Wilson Harris

Discoveries in reading potentially changing the course of our lives. Often revealed through intuition and pleasure while reading, "wasting" time reclined, or home from work (what is work?), or at work, or sleeping. I read the first novel from Wilson Harris's Guyana Quartet in the fall of 1998, as an assignment for a class. But I still haven't finished reading the Quartet, stopped mid-way through for years now to re-arrange these ideas (an interest in quantum physics ties Harris to the poetics of Latin American writers such as Ernesto Cardenal. Harris, however, is completely unlike any other writer.). His digressive, quantum prose is "more English than the English," while creating a space in that English for the Black, the Asian, the Indian, the mestizo. Like Walcott, or Cesaire, or Brathwaite, or Mutis, Harris has re-written Homer to fit his own Guyanese dimensions. The first novel of this quartet, Palace of the Peacock was published in 1961, two years after Harris left Guyana to live in England.

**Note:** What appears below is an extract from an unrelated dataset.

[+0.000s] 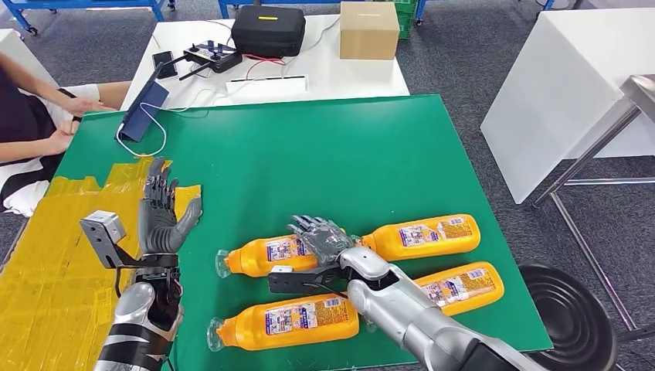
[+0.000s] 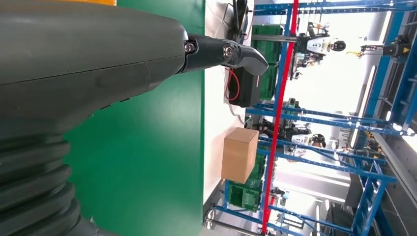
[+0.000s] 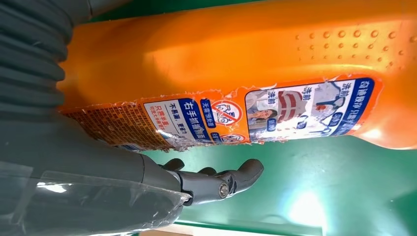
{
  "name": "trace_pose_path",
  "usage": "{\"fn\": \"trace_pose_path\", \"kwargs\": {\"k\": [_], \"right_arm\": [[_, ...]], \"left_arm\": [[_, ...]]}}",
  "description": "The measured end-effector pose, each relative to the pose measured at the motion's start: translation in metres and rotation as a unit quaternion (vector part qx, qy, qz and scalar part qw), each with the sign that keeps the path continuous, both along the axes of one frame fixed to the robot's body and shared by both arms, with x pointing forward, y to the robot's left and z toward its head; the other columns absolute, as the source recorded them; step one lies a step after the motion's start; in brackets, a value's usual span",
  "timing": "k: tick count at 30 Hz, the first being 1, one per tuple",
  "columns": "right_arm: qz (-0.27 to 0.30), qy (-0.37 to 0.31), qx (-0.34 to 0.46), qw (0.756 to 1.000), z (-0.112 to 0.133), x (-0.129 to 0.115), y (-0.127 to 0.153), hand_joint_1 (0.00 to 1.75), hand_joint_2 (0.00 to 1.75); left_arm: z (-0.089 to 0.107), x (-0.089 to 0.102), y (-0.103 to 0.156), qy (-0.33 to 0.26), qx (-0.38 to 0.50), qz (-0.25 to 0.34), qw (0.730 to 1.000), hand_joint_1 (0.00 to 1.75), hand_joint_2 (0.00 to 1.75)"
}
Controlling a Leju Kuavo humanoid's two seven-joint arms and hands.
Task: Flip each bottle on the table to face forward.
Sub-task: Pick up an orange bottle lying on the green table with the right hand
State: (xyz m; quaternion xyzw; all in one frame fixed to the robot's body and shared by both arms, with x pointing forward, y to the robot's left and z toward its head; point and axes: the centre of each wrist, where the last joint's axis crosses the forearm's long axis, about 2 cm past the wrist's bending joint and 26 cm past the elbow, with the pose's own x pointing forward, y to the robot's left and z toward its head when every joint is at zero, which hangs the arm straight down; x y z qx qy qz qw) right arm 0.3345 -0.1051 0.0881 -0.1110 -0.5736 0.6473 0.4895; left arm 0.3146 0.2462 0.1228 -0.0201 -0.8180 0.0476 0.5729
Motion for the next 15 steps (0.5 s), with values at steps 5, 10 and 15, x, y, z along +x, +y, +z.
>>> {"fn": "trace_pose_path", "kwargs": {"k": [5, 10, 15], "right_arm": [[-0.007, -0.002, -0.002, 1.0, -0.0013, 0.0012, 0.0015, 1.75, 1.75], [-0.024, -0.015, 0.012, 1.0, -0.0017, 0.0015, 0.0025, 1.75, 1.75], [-0.04, -0.025, 0.029, 0.998, -0.0021, 0.0006, 0.0024, 1.75, 1.75]], "left_arm": [[-0.0001, 0.0, -0.0001, 0.0, -0.001, -0.002, 1.0, 0.0, 1.75], [-0.0006, -0.0005, -0.0001, 0.001, -0.001, -0.002, 1.0, 0.0, 1.75], [-0.0022, -0.0021, -0.0001, 0.004, -0.002, -0.002, 1.0, 0.0, 1.75]]}}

"The map of the savannahs was a dream. The names Brazil and Guyana were colonial conventions I had known from childhood. I clung to them now as to a curious necessary stone and footing, even in my dream, the ground I knew I must not relinquish. They were an actual stage, a presence, however mythical they seemed to the universal and the spiritual eye. They were as close to me as my ribs, the rivers and the flatlands, the mountains and heartland I intimately saw. I could not help cherishing my symbolic map, and my bodily prejudice like a well-known room and house of superstition within which I dwelt. I saw this kingdom of man turned into a colony and battleground of spirit, a priceless tempting jewel I dreamed I possessed.

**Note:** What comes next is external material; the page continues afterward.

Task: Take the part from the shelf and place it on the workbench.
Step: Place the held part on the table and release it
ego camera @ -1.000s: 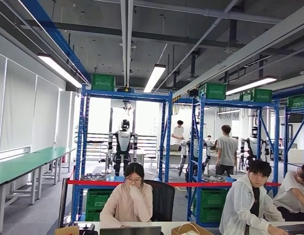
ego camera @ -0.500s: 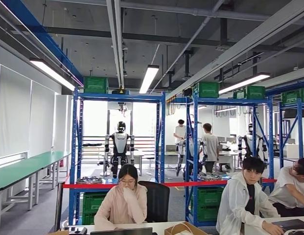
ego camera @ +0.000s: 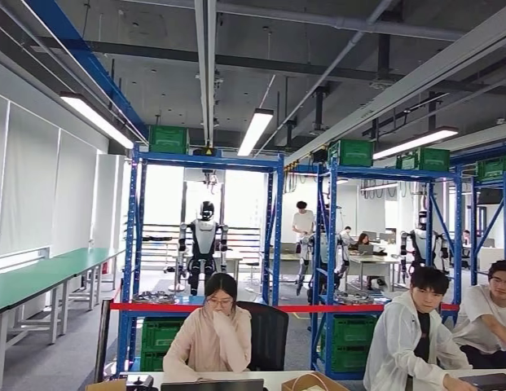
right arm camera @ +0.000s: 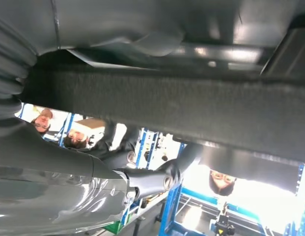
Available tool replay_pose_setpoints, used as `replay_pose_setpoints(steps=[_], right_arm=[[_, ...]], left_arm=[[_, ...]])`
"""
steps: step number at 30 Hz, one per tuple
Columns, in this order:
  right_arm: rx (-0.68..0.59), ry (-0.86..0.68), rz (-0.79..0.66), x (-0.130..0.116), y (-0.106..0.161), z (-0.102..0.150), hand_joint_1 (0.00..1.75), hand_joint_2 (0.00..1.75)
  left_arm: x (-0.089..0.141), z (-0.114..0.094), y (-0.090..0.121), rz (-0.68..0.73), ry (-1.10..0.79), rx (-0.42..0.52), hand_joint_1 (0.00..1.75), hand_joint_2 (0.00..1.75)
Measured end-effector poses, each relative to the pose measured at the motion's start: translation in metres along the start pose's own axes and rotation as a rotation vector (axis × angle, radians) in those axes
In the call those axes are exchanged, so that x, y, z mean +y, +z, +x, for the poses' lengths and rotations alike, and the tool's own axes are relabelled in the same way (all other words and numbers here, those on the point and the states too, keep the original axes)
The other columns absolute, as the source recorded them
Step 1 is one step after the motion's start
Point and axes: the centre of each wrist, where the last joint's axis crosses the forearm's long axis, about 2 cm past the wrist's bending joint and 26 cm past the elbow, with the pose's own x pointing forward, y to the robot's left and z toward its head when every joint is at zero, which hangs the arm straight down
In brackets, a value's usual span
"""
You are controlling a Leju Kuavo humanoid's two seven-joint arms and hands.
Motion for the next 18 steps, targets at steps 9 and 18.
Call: replay_pose_setpoints(steps=[9, 18], right_arm=[[-0.007, 0.004, 0.010, -0.004, -0.005, 0.001, 0.00, 0.00], [-0.043, 0.006, 0.016, -0.002, -0.002, -0.012, 0.00, 0.00]], left_arm=[[-0.004, 0.002, -0.001, -0.006, 0.004, -0.005, 0.00, 0.00], [-0.004, 0.002, -0.001, -0.006, 0.005, -0.006, 0.00, 0.00]])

I pored over the map of the sun my brother had given me. The river of the savannahs wound its way far into the distance until it had forgotten the open land. The dense dreaming jungle and forest emerged. Mariella dwelt above the falls in the forest. I saw the rocks bristling in the legend of the river."
{The Guyana Quartet, p. 24}


"The solid wall of trees was filled with ancient blocks of shadow and with gleaming hinges of light. Wind rustled the leafy curtains through which masks of living beard dangled as low as the water and the sun. My living eye was stunned by inversions of the brilliancy and the gloom of the forest in a deception and hollow and socket. We had armed ourselves with prospecting knives and were clearing a line as near to the river as we could."